Reminiscent of some of the biggest names in early noughties rock, our second act Mystic Rain Frogs delivered some flickers of Tame Impala and tastes of the Foo Fighters, amidst much heavier influences. Vocalist Luke Brealey did will to swing between quieter and heavier parts of their repertoire, commanding the stage and keeping the audience enthralled with their growing tempo and volume.
Stepping over into the instrumental foray, Japanese Television delivered a dynamic set that kept the room engaged throughout.
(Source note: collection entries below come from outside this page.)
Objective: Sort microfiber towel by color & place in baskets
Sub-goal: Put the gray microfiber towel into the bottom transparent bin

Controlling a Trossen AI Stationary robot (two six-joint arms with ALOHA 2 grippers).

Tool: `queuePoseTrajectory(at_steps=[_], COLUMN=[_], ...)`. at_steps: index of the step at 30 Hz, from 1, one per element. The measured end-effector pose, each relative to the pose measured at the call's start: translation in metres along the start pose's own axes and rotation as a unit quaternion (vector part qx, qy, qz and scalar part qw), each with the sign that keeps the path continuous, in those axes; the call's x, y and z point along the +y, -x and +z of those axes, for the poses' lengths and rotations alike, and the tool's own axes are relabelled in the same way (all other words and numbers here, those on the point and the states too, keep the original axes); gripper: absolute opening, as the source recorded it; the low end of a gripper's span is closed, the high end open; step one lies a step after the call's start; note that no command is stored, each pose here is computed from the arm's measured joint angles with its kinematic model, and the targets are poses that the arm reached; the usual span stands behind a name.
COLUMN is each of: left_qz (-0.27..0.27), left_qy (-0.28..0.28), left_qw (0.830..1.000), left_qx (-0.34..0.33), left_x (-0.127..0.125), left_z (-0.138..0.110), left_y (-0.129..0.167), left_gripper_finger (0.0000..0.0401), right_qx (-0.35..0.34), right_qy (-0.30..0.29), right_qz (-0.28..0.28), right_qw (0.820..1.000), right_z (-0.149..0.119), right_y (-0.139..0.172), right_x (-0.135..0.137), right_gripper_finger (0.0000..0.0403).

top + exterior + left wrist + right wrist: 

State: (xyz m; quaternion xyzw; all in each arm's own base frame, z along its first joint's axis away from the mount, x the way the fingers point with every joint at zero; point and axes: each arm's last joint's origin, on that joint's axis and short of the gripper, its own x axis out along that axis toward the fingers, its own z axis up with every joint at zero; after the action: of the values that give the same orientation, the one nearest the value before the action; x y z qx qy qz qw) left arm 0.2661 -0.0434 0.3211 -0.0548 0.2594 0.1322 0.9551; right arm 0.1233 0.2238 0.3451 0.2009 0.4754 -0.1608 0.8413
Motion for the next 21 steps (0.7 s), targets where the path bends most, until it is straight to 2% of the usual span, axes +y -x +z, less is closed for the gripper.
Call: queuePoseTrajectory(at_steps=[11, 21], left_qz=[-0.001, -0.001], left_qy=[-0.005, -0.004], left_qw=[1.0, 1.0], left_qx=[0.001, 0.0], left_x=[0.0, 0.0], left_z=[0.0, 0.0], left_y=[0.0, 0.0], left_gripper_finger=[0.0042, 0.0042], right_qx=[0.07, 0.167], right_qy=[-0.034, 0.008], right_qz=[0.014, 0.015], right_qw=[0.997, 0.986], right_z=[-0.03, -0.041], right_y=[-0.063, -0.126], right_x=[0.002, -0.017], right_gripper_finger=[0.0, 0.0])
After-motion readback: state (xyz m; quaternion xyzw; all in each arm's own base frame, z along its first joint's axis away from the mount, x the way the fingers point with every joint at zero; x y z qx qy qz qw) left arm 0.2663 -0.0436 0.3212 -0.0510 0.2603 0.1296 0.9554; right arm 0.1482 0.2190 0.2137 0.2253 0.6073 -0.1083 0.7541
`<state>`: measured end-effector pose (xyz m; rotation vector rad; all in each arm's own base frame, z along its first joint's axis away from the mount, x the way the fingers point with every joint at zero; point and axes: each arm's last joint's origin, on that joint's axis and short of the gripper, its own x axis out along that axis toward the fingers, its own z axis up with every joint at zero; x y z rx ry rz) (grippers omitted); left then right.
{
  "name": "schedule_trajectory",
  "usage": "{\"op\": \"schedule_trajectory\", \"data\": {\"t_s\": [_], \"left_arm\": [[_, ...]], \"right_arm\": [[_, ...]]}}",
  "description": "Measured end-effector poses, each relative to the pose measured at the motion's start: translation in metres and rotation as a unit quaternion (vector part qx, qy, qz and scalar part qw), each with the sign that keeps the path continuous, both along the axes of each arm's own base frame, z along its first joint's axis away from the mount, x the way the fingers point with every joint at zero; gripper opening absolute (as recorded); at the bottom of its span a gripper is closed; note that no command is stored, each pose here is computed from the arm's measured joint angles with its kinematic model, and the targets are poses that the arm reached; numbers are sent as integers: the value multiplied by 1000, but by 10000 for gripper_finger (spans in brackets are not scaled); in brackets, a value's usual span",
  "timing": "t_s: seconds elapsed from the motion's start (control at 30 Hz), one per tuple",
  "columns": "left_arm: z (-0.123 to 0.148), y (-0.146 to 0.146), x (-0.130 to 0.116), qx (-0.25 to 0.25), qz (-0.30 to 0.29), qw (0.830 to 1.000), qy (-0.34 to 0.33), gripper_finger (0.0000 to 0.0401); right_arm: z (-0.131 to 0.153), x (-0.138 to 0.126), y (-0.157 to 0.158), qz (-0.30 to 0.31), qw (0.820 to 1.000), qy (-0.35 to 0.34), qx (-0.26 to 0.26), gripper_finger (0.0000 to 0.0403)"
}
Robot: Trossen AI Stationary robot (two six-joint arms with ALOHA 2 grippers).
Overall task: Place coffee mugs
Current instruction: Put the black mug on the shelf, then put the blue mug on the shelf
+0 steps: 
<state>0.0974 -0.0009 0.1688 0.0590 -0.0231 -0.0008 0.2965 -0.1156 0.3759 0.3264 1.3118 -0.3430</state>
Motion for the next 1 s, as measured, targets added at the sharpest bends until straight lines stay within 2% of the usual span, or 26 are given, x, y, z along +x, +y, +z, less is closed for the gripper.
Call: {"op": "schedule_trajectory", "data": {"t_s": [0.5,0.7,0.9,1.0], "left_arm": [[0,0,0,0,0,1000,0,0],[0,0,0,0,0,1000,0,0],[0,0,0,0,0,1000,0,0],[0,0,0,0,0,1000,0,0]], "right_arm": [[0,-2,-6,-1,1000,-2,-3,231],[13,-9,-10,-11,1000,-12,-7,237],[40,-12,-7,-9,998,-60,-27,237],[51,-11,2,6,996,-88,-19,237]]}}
Pulling from areas of early grunge and the UK’s growing neu-punk scene, their sound resonated well with the audience and offered a slightly different tase from what was on offer from the rest of the lineup.
What seemed like a sound that was a home for more introspective listeners, the entire crowd hung on every note as their set list entertained many different influences within rock, notoriously gathering some new fans before they finished their set.
Welcomed by an eager crowd, our headliners FLOAT took the stage with a confidence that only comes from a notoriety that has been earned over time. Their set was met with recognisable nods by nearly all, with an obvious sense of dedicated fandom flittering through the room.
The singer Edmund C. Short was animated in his delivery, falling to his knees mid set as if lost in his own creative allure; something that the entire audience was invested in hook, line and sinker.
Their style flitted between shady americana and the darker sides of the UK’s indie scene, discovering a shade of noir that’s oh-so-difficult to master but delectably alluring when you find it. Similar bands such as Heirloom and Strange Cages have also joined this new wave of alternative rock, together building a dedicated fanbase of listeners that are growing an affinity that only few bands can deliver on. With much to come, we’re keen to see FLOAT’s next steps in 2019.